[Extracted records]
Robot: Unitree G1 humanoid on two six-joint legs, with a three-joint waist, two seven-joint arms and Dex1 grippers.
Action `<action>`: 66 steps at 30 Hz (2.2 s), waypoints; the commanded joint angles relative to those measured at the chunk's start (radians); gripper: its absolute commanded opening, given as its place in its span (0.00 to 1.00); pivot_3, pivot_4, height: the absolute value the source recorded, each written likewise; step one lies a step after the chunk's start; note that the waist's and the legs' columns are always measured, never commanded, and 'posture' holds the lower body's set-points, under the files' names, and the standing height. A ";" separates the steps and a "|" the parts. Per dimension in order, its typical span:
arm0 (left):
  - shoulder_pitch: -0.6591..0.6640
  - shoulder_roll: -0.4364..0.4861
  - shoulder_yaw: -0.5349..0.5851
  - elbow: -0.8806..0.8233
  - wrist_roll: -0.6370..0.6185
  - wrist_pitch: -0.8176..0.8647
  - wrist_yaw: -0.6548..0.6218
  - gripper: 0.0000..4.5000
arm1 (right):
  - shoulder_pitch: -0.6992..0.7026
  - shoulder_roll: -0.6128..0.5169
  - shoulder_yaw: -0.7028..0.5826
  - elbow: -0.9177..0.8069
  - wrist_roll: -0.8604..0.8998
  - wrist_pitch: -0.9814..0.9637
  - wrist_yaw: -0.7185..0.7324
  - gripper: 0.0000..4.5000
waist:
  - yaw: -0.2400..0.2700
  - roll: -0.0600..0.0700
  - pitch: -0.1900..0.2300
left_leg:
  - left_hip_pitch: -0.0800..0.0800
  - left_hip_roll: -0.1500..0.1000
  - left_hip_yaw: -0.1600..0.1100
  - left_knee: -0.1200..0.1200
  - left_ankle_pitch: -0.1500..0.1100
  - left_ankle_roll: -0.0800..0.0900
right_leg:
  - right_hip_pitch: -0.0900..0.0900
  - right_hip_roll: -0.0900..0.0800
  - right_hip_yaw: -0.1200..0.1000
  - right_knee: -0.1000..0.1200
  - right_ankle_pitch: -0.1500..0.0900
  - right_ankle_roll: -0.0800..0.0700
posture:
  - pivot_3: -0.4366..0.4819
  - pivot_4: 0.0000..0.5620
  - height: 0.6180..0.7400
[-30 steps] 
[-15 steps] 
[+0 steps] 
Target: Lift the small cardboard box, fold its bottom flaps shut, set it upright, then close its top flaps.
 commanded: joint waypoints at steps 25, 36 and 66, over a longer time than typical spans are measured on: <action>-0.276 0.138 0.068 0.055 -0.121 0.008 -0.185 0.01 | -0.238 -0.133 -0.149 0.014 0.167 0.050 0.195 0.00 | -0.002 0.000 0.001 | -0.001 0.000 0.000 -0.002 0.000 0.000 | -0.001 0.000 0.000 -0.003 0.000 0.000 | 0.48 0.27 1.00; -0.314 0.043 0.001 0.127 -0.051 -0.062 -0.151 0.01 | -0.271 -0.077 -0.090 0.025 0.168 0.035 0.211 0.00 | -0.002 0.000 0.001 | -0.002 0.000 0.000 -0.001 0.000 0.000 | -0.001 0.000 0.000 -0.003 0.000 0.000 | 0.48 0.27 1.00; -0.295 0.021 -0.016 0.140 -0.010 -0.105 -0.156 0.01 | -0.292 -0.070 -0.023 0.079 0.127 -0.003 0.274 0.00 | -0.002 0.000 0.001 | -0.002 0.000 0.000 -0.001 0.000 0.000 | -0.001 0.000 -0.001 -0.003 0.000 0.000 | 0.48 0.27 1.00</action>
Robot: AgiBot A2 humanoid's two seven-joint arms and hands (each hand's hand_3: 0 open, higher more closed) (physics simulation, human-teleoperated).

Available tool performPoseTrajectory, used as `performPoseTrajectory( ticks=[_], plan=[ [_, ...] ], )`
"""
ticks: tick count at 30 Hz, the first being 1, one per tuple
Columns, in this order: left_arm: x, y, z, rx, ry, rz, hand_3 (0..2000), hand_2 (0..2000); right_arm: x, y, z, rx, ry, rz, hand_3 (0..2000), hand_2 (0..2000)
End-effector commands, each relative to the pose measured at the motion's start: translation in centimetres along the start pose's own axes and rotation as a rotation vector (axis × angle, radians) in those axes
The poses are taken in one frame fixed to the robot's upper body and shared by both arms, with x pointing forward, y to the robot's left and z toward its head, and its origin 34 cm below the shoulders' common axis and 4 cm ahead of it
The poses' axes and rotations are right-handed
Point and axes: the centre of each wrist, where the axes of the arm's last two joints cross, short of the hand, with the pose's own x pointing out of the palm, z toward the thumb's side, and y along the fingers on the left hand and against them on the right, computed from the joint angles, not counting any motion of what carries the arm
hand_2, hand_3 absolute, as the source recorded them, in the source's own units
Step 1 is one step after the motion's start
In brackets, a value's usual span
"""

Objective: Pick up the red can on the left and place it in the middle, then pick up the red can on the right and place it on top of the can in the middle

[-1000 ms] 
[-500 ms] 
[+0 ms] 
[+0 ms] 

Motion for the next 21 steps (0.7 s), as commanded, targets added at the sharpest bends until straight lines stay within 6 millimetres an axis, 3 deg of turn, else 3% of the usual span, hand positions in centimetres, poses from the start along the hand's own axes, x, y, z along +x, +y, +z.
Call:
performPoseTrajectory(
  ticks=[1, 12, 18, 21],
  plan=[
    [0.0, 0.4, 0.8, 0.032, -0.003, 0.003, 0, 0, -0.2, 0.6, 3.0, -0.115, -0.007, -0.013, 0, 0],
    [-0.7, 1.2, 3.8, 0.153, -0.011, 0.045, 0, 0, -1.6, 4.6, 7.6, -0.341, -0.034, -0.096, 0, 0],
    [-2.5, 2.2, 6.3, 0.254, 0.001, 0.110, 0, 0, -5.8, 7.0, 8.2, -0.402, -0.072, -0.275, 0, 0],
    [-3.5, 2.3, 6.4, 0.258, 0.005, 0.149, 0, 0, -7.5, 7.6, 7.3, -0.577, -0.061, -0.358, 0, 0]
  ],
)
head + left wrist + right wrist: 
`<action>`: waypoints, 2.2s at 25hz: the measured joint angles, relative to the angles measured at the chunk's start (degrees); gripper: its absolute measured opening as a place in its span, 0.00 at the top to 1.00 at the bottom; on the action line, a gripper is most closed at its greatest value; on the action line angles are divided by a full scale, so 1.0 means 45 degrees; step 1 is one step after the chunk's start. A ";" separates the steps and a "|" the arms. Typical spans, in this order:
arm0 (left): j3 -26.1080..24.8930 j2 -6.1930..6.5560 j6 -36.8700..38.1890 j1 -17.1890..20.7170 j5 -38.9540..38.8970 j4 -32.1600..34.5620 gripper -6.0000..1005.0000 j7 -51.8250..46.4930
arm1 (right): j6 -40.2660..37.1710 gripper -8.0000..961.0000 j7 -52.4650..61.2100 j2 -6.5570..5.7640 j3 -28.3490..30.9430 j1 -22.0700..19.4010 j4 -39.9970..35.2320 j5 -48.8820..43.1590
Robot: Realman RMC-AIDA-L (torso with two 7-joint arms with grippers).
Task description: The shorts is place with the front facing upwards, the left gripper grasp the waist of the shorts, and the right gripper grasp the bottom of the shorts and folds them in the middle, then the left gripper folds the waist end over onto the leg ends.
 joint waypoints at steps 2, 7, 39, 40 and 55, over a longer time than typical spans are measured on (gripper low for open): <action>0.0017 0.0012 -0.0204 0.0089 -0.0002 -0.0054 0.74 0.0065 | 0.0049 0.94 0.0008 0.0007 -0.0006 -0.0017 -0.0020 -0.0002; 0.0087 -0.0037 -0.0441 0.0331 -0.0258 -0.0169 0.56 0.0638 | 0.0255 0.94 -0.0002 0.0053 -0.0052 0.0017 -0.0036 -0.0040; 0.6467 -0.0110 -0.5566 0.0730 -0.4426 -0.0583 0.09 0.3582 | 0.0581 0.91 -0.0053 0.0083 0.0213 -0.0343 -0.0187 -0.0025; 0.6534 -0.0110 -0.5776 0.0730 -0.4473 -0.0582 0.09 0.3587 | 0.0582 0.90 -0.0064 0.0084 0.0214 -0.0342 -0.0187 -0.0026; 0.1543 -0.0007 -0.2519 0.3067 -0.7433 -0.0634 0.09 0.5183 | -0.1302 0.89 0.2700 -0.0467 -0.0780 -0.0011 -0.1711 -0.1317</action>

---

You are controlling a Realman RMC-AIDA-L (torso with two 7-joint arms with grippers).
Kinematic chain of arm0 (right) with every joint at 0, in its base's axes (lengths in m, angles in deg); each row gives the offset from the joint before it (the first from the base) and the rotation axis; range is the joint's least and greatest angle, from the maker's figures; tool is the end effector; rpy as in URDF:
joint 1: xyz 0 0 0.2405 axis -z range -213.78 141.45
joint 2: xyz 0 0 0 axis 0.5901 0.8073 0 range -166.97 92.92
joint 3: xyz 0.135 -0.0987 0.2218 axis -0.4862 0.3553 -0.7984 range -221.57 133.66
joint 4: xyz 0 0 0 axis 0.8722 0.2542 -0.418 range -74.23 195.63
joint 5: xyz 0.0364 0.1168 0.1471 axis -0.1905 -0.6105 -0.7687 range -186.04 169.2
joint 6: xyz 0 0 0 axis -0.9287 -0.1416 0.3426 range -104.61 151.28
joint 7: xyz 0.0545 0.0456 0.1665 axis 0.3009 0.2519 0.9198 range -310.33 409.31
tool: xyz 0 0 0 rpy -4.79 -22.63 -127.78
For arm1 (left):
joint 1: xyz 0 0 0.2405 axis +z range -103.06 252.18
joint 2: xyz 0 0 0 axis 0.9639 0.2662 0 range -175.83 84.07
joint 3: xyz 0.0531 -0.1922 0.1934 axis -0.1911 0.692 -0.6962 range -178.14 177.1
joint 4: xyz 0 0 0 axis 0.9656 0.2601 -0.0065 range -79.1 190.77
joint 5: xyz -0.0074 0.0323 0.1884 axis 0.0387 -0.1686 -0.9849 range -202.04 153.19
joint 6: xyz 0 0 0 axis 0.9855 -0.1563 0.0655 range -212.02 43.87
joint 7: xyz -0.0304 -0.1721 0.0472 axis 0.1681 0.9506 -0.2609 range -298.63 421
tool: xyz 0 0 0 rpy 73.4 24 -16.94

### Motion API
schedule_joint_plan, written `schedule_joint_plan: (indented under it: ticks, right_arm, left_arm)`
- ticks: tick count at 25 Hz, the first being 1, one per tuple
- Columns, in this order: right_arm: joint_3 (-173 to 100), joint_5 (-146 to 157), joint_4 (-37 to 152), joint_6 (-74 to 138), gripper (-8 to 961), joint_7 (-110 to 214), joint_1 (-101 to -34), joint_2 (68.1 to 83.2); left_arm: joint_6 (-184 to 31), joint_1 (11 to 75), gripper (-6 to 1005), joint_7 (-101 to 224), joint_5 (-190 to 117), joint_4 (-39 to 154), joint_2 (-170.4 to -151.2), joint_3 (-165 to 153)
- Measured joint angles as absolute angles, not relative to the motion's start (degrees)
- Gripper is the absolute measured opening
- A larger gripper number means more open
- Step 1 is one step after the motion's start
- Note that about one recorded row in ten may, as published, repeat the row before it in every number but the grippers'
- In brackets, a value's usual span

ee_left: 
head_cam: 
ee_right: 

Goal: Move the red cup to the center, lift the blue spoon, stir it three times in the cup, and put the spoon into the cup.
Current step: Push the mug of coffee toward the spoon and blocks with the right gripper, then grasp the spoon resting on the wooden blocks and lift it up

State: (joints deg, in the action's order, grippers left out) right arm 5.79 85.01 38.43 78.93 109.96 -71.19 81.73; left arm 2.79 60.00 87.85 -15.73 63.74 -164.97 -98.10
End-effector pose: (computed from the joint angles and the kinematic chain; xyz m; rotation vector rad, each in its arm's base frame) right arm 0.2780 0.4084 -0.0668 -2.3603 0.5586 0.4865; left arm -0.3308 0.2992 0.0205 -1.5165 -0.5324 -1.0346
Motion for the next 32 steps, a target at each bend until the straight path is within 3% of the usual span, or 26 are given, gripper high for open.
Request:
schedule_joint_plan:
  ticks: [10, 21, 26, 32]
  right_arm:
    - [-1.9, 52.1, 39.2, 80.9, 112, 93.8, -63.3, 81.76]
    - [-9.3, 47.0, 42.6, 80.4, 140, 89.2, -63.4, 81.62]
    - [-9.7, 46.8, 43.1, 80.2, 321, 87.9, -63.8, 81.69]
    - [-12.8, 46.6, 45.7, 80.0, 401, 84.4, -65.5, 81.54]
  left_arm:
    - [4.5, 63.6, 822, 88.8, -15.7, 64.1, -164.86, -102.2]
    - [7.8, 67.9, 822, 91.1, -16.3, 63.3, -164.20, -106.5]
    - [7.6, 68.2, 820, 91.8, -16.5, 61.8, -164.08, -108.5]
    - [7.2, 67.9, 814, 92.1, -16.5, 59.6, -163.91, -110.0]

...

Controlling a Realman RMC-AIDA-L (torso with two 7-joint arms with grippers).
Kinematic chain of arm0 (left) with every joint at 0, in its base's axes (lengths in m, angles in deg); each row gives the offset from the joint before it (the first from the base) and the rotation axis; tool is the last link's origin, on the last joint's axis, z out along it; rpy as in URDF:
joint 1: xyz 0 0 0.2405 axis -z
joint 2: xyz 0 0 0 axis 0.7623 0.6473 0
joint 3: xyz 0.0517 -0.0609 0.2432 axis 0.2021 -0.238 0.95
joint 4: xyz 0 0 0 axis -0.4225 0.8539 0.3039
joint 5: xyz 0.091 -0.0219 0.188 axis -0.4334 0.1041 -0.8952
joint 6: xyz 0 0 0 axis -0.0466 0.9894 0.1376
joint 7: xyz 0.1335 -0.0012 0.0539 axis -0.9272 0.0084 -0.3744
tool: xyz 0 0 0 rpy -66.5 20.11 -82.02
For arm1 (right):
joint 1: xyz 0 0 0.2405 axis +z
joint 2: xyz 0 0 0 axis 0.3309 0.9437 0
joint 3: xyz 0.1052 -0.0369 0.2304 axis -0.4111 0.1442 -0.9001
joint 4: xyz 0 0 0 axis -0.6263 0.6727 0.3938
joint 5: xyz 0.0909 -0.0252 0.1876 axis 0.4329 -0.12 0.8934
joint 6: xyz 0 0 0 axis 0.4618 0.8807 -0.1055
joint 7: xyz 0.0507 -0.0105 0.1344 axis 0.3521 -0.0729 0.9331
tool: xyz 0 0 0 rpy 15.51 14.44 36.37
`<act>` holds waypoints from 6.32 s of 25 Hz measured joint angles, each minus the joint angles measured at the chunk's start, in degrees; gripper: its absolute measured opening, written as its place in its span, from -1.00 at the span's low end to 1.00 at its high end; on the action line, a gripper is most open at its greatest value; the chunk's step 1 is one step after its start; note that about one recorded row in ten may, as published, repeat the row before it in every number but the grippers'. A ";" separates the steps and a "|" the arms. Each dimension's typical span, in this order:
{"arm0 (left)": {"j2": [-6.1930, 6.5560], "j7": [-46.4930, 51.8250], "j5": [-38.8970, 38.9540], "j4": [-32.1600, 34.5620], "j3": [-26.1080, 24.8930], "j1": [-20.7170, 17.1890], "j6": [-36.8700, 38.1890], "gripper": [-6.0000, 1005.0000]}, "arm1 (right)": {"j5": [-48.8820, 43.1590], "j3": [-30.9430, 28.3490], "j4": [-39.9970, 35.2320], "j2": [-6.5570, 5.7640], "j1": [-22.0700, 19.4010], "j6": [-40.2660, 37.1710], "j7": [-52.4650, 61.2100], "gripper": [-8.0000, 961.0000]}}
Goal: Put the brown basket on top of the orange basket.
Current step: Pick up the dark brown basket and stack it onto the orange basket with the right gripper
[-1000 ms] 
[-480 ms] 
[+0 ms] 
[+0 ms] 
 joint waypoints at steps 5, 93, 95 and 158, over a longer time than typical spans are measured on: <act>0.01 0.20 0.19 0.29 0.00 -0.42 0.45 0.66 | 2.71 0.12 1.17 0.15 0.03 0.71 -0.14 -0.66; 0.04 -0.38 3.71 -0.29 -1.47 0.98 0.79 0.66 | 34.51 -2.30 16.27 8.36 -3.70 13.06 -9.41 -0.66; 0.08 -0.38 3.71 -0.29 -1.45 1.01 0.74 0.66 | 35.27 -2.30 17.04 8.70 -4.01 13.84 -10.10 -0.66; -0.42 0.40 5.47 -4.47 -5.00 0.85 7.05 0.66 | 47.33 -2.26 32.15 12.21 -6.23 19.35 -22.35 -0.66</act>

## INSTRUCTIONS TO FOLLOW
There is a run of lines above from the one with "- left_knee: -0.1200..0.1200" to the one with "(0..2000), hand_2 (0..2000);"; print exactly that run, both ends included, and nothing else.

## ANSWER TO THIS PROBLEM
  - left_knee: -0.1200..0.1200
  - left_ankle_pitch: -0.1500..0.1100
  - left_ankle_roll: -0.0800..0.0900
right_leg:
  - right_hip_pitch: -0.0900..0.0900
  - right_hip_roll: -0.0900..0.0800
  - right_hip_yaw: -0.1200..0.1000
  - right_knee: -0.1000..0.1200
  - right_ankle_pitch: -0.1500..0.0900
  - right_ankle_roll: -0.0800..0.0700
posture:
  - pivot_3: -0.4366..0.4819
  - pivot_4: 0.0000..0.5620
  - height: 0.6180..0.7400
[-30 steps] 
[-15 steps] 
[+0 steps] 
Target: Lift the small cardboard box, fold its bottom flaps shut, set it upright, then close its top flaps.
 commanded: joint waypoints at steps 25, 36 and 66, over a longer time than typical spans are measured on: <action>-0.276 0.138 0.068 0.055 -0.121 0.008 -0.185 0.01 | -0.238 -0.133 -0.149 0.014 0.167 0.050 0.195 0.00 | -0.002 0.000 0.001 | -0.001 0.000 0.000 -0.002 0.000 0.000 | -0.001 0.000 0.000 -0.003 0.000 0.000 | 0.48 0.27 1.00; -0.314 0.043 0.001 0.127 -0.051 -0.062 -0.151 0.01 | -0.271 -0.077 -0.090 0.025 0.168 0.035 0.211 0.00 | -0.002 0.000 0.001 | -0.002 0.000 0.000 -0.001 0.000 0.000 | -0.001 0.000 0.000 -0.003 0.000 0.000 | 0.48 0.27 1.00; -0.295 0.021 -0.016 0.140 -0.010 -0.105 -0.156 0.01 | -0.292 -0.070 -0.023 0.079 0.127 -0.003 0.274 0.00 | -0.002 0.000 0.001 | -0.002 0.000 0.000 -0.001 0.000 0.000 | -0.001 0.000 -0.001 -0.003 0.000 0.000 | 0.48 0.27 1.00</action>
Robot: AgiBot A2 humanoid's two seven-joint arms and hands (each hand's hand_3: 0 open, higher more closed) (physics simulation, human-teleoperated).

Available tool performPoseTrajectory, used as `performPoseTrajectory( ticks=[_], plan=[ [_, ...] ], )`
"""
ticks: tick count at 30 Hz, the first being 1, one per tuple
Columns, in this order: left_arm: x, y, z, rx, ry, rz, hand_3 (0..2000), hand_2 (0..2000); right_arm: x, y, z, rx, ry, rz, hand_3 (0..2000), hand_2 (0..2000)

No further output is required for this exercise.